## Requirement
Although the data below holds other lines too, output only those from the line with "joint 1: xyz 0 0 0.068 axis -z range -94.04" up to and including the line with "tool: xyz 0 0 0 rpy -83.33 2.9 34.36", exactly as they appear.

── Supplied data

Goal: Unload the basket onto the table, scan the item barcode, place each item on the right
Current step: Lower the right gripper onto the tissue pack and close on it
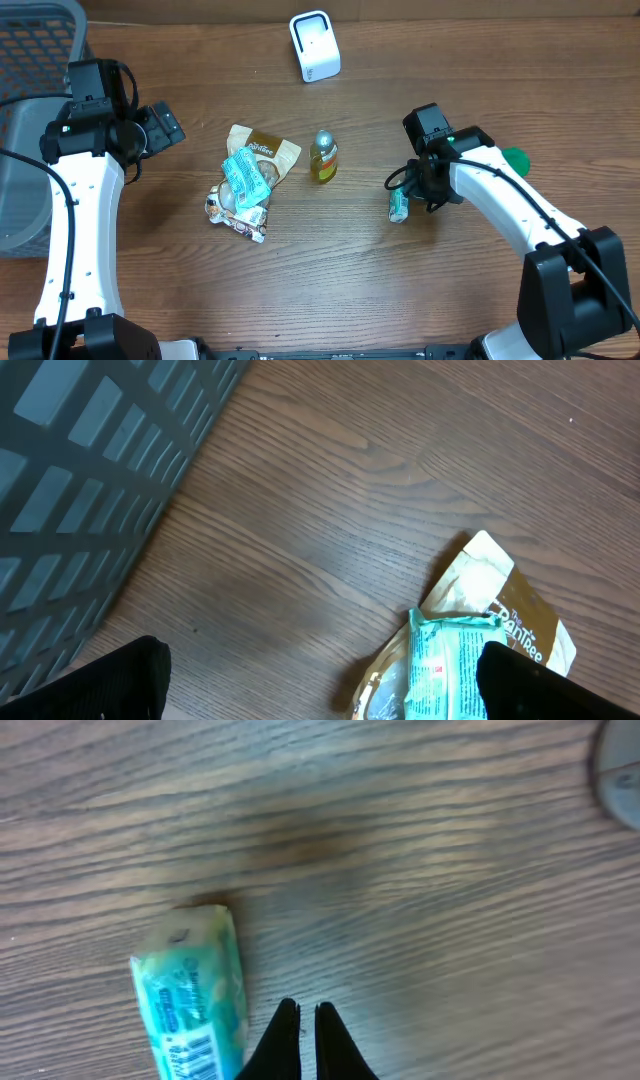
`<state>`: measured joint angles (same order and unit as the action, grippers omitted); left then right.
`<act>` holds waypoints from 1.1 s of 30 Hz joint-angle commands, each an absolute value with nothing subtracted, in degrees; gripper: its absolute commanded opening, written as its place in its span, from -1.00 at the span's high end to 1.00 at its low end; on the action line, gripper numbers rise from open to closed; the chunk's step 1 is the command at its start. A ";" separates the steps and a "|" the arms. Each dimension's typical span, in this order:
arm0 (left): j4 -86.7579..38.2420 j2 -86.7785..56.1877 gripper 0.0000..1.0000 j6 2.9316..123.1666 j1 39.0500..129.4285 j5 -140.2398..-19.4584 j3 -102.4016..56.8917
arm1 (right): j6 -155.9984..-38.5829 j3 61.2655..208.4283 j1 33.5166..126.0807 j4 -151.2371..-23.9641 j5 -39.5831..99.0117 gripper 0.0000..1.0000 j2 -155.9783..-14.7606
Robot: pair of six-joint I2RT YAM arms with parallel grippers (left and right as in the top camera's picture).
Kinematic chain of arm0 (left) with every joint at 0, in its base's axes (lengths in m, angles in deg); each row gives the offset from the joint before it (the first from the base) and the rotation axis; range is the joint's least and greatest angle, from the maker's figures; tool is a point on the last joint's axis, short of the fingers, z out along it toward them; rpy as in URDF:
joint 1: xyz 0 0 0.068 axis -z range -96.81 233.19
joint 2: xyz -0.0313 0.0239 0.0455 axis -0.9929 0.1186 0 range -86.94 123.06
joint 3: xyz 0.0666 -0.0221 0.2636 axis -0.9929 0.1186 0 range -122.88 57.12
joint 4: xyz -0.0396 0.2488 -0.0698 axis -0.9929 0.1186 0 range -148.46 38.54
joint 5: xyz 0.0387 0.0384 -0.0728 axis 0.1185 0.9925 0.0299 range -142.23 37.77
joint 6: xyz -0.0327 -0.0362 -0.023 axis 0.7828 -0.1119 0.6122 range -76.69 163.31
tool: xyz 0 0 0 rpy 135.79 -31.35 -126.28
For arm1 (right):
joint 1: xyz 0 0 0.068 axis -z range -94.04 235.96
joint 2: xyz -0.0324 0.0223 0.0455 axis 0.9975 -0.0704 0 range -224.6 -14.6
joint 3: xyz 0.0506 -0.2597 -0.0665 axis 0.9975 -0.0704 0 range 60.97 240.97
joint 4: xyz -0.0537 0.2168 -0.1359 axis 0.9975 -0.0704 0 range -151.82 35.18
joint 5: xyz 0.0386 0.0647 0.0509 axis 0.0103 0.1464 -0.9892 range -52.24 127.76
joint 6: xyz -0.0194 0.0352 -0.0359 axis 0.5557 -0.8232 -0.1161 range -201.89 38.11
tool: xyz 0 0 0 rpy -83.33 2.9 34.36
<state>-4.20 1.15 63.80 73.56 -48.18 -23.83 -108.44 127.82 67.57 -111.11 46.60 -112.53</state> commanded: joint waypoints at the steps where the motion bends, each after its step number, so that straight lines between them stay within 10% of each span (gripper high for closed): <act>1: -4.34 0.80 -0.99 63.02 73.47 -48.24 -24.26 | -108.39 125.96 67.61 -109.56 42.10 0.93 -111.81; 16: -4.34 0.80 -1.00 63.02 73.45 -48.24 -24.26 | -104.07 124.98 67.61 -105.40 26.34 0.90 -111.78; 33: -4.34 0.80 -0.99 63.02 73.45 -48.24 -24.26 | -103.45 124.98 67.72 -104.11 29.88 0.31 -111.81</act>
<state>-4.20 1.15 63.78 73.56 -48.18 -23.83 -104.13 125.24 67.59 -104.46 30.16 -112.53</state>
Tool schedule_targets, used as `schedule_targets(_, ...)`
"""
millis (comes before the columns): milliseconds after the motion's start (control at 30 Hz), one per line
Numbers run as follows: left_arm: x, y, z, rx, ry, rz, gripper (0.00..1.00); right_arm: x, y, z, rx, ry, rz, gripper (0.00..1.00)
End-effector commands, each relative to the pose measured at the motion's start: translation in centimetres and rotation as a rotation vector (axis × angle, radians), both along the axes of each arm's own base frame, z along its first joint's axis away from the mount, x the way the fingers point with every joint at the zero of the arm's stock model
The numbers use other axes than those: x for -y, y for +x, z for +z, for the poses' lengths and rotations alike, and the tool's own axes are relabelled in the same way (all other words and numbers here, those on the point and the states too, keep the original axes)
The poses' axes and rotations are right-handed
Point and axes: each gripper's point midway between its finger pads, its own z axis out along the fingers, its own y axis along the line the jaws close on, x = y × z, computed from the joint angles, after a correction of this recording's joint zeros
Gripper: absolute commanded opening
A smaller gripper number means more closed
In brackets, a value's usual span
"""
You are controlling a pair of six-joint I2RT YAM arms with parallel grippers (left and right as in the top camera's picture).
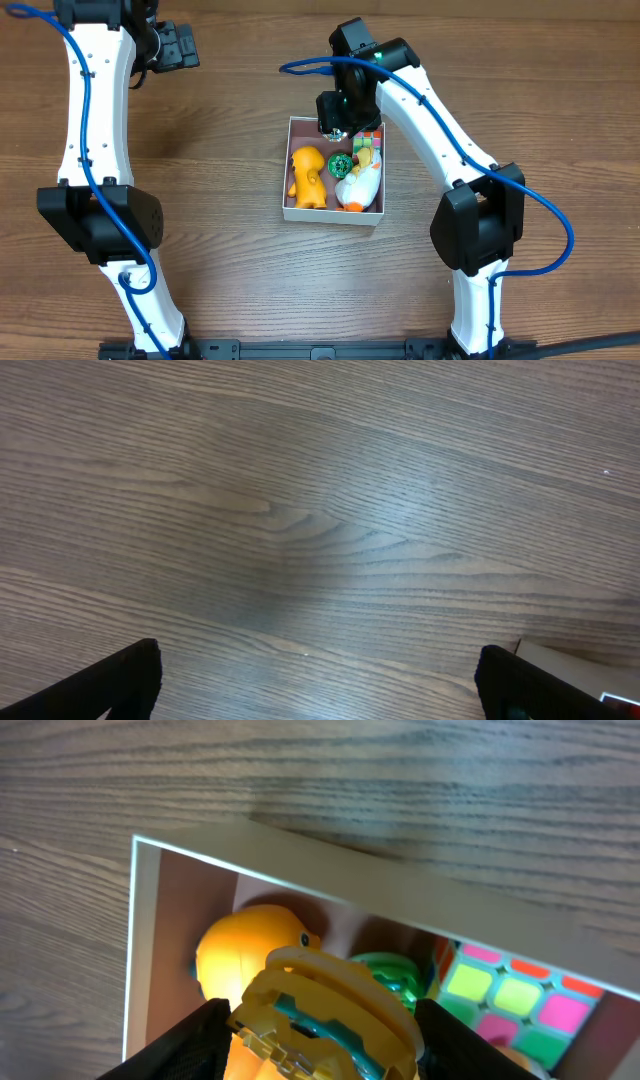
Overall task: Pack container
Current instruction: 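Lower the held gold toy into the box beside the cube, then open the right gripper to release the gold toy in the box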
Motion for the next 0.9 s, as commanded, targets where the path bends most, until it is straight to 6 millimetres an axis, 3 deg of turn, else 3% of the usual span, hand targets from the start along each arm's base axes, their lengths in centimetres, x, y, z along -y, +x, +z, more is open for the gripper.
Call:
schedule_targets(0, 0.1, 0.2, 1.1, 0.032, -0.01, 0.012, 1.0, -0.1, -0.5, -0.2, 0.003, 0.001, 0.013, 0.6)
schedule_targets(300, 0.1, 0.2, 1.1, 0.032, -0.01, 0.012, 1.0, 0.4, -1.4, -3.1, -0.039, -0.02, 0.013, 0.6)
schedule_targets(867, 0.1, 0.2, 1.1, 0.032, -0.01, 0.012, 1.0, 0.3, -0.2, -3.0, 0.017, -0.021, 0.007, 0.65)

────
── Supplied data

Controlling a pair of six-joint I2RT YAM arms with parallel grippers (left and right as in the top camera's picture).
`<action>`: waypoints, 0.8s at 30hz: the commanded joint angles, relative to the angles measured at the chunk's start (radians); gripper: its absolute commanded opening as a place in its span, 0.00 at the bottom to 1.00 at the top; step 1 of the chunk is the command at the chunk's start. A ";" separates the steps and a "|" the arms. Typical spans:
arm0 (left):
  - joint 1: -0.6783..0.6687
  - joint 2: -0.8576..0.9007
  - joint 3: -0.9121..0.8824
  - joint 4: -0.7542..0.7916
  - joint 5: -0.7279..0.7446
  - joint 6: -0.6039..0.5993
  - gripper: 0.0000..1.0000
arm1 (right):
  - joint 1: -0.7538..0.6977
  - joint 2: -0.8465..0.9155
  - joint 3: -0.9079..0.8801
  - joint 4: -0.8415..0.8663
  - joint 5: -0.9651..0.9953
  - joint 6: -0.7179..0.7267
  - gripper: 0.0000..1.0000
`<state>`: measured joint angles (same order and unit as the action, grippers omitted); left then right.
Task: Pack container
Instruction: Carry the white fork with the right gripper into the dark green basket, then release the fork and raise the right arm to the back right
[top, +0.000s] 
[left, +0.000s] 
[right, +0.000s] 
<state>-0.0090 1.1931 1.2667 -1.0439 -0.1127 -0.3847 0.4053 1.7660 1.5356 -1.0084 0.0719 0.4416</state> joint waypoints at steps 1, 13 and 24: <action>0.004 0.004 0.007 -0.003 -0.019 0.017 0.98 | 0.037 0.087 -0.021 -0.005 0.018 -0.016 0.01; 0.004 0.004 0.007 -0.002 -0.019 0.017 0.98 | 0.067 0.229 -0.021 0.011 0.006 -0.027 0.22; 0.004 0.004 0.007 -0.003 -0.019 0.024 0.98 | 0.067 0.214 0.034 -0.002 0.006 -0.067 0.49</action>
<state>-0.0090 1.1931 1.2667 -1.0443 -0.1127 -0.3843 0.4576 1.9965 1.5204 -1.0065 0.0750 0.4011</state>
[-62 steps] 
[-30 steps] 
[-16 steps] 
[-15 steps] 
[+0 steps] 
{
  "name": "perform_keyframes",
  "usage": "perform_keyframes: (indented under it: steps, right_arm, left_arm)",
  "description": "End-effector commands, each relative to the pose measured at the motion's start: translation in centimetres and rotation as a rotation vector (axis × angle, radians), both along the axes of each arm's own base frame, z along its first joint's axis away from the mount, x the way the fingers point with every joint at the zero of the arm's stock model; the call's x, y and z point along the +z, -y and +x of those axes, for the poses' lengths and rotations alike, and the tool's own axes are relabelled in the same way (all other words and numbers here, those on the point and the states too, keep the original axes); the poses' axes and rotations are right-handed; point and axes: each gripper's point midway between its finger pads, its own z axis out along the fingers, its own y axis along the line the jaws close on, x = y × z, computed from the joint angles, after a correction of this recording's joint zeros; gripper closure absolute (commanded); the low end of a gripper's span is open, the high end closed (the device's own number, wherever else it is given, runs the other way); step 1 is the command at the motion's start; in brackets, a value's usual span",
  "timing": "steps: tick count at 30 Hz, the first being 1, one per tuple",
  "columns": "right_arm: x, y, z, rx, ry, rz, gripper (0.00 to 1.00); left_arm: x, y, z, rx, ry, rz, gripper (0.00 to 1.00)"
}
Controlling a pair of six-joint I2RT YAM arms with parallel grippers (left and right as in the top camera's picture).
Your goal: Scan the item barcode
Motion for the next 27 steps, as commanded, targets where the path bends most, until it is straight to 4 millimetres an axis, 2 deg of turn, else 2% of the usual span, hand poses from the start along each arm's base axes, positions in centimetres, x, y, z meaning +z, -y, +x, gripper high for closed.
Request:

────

## Exercise result
joint 1: xyz 0 0 0.068 axis -z range -94.04 235.96
joint 2: xyz -0.0324 0.0223 0.0455 axis 0.9975 -0.0704 0 range -224.6 -14.6
joint 3: xyz 0.0506 -0.2597 -0.0665 axis 0.9975 -0.0704 0 range 60.97 240.97
joint 4: xyz -0.0537 0.2168 -0.1359 axis 0.9975 -0.0704 0 range -151.82 35.18
joint 5: xyz 0.0386 0.0647 0.0509 axis 0.0103 0.1464 -0.9892 range -52.24 127.76
joint 6: xyz -0.0194 0.0352 -0.0359 axis 0.5557 -0.8232 -0.1161 range -201.89 38.11
tool: xyz 0 0 0 rpy -83.33 2.9 34.36

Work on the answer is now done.